The Heart and the Heart's Electrical System
To explain why some patients require pacemakers and how these devices work, it is worth briefly discussing how the heart and its electrical system function. The heart is divided into right and left sides. Each side has a chamber that receives blood returning to the heart (called atria) and a muscular chamber that is responsible for pumping blood out of the heart (called ventricles).
Blood that has traveled to parts of the body and is now oxygen-poor returns to the heart and enters the right atrium. This blood is then pumped by contraction of the right atrium into the right ventricle. The right ventricle, in turn, contracts and pumps this blood to the lungs, where it absorbs oxygen. The oxygen-rich blood then returns from the lungs to the heart and enters the left atrium, where it is pumped into the left ventricle. The left ventricle is the most muscular of the heart's four chambers and serves as the main pumping chamber of the heart.
When the muscular tissue of the left ventricle contracts, blood is pumped into the aorta, the main artery of the body that supplies blood to other arteries. Oxygen-rich blood travels through the aorta to other arteries of the body and then, in turn, to the organs and tissues of the body, which require oxygen to function. Oxygen-poor blood returns from these organs and tissues through the veins back to the right atrium of the heart, and the cycle repeats.
The contractions of the different chambers of the heart are normally organized in a very specific mannera special type of electrical impulse travels through the heart and sets off contractions in the chambers as it passes through the chambers. Figure 2 shows the normal sequence by which this electrical impulse travels through the heart.

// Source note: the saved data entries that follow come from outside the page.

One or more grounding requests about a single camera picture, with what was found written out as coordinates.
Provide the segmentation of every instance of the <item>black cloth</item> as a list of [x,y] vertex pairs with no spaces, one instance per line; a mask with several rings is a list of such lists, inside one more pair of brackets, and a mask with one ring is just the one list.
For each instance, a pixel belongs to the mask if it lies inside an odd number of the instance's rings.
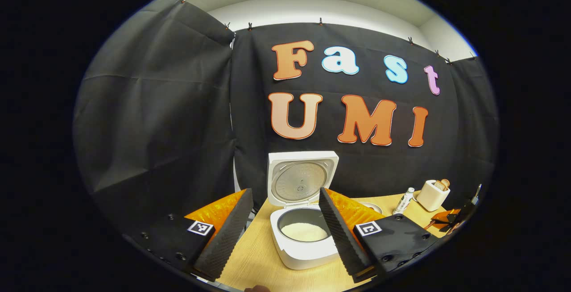
[[[309,40],[307,64],[299,78],[276,81],[277,44]],[[355,75],[332,73],[322,68],[324,50],[344,46],[356,56],[360,70]],[[451,194],[444,207],[462,204],[466,192],[475,192],[493,171],[498,137],[497,109],[487,76],[478,60],[462,60],[452,66],[431,50],[388,34],[345,25],[314,23],[276,24],[236,32],[232,53],[230,99],[236,133],[236,174],[241,188],[253,188],[259,207],[267,198],[267,155],[269,152],[333,150],[339,156],[331,189],[350,197],[392,195],[408,187],[420,190],[426,180],[447,178]],[[383,59],[387,55],[406,61],[408,81],[388,80]],[[424,72],[432,66],[438,74],[440,94],[430,92]],[[270,122],[273,92],[294,96],[289,124],[303,123],[303,93],[323,96],[318,104],[317,125],[305,139],[280,137]],[[359,95],[369,113],[380,100],[396,103],[390,146],[340,143],[345,121],[343,95]],[[408,146],[414,127],[413,107],[428,110],[424,145]]]
[[233,38],[194,5],[155,0],[117,29],[87,69],[73,123],[78,165],[123,233],[234,192]]

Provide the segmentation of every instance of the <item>bolt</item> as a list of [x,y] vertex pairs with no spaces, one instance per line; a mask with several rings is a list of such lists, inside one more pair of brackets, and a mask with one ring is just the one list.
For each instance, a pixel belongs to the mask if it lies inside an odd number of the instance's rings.
[[182,254],[182,253],[180,253],[180,252],[177,252],[176,255],[177,255],[177,258],[178,258],[180,261],[186,261],[186,257],[184,256],[184,254]]

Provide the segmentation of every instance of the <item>bottle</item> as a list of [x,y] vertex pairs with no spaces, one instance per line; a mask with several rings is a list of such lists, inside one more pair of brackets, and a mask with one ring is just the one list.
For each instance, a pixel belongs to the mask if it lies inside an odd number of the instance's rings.
[[408,206],[408,203],[410,203],[410,200],[412,199],[412,193],[413,192],[414,192],[414,188],[408,188],[406,193],[404,193],[404,195],[402,195],[402,198],[400,199],[400,201],[398,201],[398,204],[396,205],[396,208],[393,211],[393,215],[396,213],[403,213],[404,212],[404,210]]

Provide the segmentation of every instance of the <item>foam pad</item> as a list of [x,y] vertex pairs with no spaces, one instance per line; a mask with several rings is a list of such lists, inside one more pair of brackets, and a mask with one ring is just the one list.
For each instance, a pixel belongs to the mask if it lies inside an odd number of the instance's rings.
[[343,266],[347,273],[351,276],[357,275],[373,265],[373,261],[359,247],[357,241],[351,234],[352,231],[347,227],[343,217],[333,204],[333,201],[327,194],[325,188],[320,189],[319,207],[323,213],[323,218],[329,227],[331,236],[335,241],[335,246],[339,252],[339,257],[343,262]]
[[222,274],[234,246],[248,221],[253,207],[252,189],[247,188],[236,206],[228,215],[224,225],[194,263],[194,274],[214,282]]

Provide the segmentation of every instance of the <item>wooden table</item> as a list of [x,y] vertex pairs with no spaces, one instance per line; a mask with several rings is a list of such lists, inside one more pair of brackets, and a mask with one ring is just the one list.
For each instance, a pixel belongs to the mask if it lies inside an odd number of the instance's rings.
[[[353,198],[357,202],[369,202],[379,206],[385,216],[390,216],[403,194]],[[264,202],[254,220],[234,247],[232,255],[217,280],[222,284],[243,291],[259,284],[267,286],[271,292],[332,291],[340,292],[365,284],[369,280],[353,283],[351,276],[337,259],[331,263],[307,270],[291,270],[281,262],[273,244],[269,215],[283,207]],[[445,211],[442,207],[429,213],[418,202],[410,201],[404,215],[424,227],[436,213]],[[428,231],[440,238],[445,235],[431,227]]]

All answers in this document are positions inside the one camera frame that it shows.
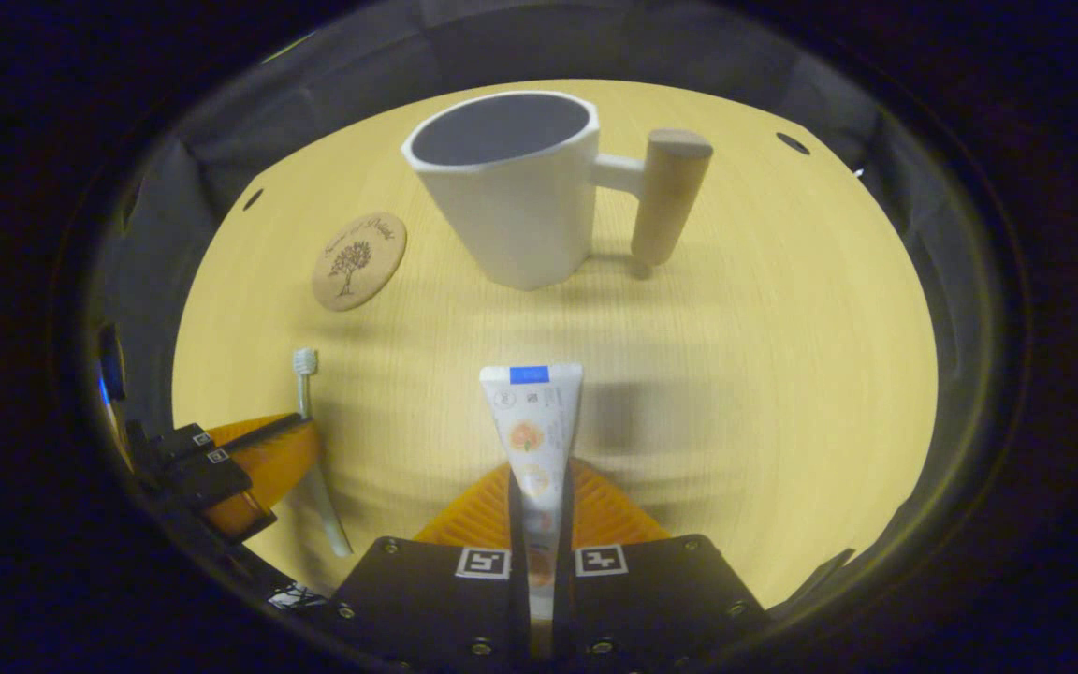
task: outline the blue label
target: blue label
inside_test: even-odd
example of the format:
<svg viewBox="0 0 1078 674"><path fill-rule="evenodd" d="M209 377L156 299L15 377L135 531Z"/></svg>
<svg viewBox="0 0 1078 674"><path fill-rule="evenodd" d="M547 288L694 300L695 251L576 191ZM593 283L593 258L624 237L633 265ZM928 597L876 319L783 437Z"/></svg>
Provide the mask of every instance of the blue label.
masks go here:
<svg viewBox="0 0 1078 674"><path fill-rule="evenodd" d="M548 367L512 367L510 368L510 384L544 384L551 381Z"/></svg>

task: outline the hole
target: hole
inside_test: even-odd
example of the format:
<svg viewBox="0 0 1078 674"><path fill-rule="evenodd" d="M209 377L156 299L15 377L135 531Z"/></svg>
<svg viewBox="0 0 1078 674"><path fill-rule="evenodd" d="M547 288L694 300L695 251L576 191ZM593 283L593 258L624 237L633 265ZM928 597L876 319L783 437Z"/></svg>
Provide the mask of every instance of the hole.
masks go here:
<svg viewBox="0 0 1078 674"><path fill-rule="evenodd" d="M803 153L803 154L808 154L810 153L810 149L808 148L805 148L805 146L801 146L801 141L800 140L797 140L792 136L788 136L787 133L776 133L776 138L782 139L784 141L785 146L789 146L791 149L794 149L794 150L797 150L800 153Z"/></svg>
<svg viewBox="0 0 1078 674"><path fill-rule="evenodd" d="M260 200L260 196L263 195L264 193L265 193L264 188L258 189L255 195L248 197L248 203L244 205L244 209L245 210L250 209L252 205L257 203L257 200Z"/></svg>

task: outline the white mug
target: white mug
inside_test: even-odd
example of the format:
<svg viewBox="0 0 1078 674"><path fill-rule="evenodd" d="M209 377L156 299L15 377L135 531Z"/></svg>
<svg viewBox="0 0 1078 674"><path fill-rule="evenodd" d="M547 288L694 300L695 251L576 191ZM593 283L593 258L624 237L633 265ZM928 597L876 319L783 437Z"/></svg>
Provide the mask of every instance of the white mug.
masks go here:
<svg viewBox="0 0 1078 674"><path fill-rule="evenodd" d="M556 91L509 91L423 121L401 147L490 280L522 290L565 280L590 255L595 188L638 196L632 252L672 255L706 175L709 142L658 129L647 159L598 153L598 110Z"/></svg>

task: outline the light wood surface
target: light wood surface
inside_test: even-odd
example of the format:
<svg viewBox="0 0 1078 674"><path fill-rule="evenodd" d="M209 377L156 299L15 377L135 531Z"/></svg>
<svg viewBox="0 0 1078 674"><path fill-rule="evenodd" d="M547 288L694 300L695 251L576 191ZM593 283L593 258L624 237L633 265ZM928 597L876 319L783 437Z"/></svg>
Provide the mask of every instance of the light wood surface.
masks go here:
<svg viewBox="0 0 1078 674"><path fill-rule="evenodd" d="M603 152L641 156L659 127L709 139L711 165L666 264L630 258L636 201L599 189L593 256L571 278L526 293L480 274L398 148L451 104L511 88L595 102ZM310 289L318 251L375 210L407 228L401 267L370 302L327 311ZM318 349L324 470L356 554L330 554L303 490L249 547L318 592L341 583L373 538L414 536L505 460L476 380L486 364L585 364L573 455L673 535L709 536L765 606L883 532L920 474L937 396L910 258L842 162L766 112L636 82L440 96L258 176L189 294L176 422L294 409L301 346Z"/></svg>

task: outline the orange object
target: orange object
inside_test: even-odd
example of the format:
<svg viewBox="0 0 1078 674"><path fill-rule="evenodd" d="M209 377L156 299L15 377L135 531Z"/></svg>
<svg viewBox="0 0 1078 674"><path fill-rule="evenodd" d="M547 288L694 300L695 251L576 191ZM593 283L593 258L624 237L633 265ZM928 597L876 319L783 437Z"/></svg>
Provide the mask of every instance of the orange object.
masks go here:
<svg viewBox="0 0 1078 674"><path fill-rule="evenodd" d="M216 446L225 448L225 444L288 416L277 414L229 423L212 428L209 434ZM206 508L202 515L223 536L232 540L245 537L258 521L270 515L273 505L280 501L307 473L318 460L321 448L322 439L318 436L317 426L313 419L307 419L273 438L231 450L231 460L248 473L252 487Z"/></svg>
<svg viewBox="0 0 1078 674"><path fill-rule="evenodd" d="M580 459L572 470L572 548L628 545L671 537L604 474ZM510 466L490 470L415 536L419 542L475 548L510 547L507 498Z"/></svg>

The heart's normal "spark plug" is an area of specialized heart tissue called the SA node, which is located in the right atrium. Each time this tissue "fires," an electrical impulse is generated that travels first through the right and left atria, signaling these chambers to contract and pump blood into the ventricles.

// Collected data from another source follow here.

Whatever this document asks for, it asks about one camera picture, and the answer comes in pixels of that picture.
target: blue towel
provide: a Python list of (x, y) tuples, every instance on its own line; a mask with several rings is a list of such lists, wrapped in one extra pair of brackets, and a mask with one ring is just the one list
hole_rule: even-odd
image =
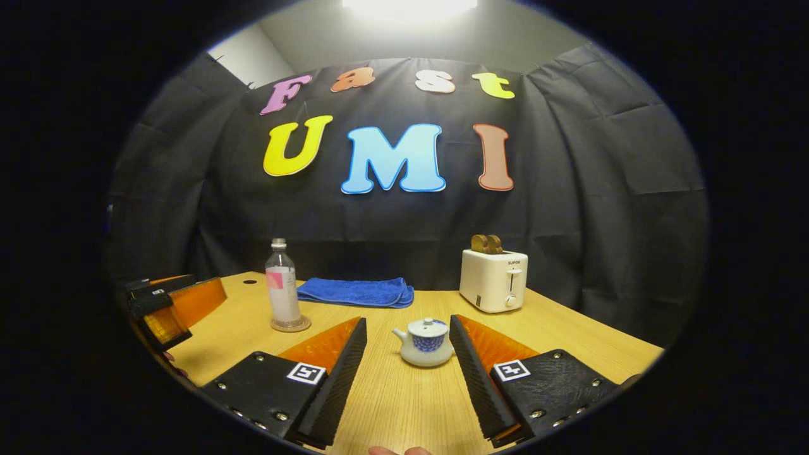
[(313, 278), (298, 288), (298, 298), (310, 302), (363, 307), (406, 308), (414, 291), (402, 278), (387, 281), (344, 281)]

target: table surface
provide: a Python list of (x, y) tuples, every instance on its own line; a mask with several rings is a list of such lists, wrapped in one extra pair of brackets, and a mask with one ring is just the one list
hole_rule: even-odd
[[(243, 283), (249, 279), (256, 283)], [(420, 445), (436, 455), (495, 451), (481, 434), (457, 357), (435, 368), (414, 368), (399, 356), (401, 341), (391, 330), (406, 331), (417, 319), (449, 322), (451, 315), (461, 314), (536, 351), (564, 349), (618, 384), (646, 370), (663, 352), (531, 290), (526, 290), (522, 308), (500, 314), (481, 312), (458, 291), (416, 291), (413, 304), (401, 309), (301, 301), (311, 327), (283, 333), (270, 327), (265, 281), (257, 272), (223, 278), (227, 300), (191, 329), (189, 340), (169, 352), (176, 366), (202, 386), (253, 351), (280, 354), (353, 317), (365, 317), (368, 343), (334, 445), (309, 448), (316, 452), (357, 455), (373, 445), (397, 453)]]

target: toaster
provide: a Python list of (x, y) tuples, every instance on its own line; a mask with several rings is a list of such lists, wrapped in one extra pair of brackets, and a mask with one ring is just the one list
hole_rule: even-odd
[(460, 264), (460, 294), (486, 313), (520, 308), (525, 300), (527, 271), (525, 254), (486, 254), (465, 249)]

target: teapot
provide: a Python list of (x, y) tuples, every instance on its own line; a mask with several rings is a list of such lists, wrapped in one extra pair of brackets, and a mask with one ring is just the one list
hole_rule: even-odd
[(407, 326), (407, 333), (394, 329), (402, 340), (402, 359), (418, 367), (434, 367), (452, 357), (455, 350), (449, 339), (450, 328), (446, 322), (426, 317)]

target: letter m
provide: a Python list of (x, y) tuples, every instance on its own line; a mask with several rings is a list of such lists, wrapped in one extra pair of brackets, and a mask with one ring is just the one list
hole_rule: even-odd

The impulse then travels down into another small patch of specialized heart tissue called the AV node, which is located between the atria and the ventricles. The electrical impulse is conducted through the AV node and then through specialized wire-like pathways into the ventricles, where it signals the ventricles to contract and to pump blood out into the lungs and throughout the body. This normal sequence of electrical activation of the chambers of the heart is called sinus rhythm. It occurs each time the heart beats, usually about 60 to 80 times every minute.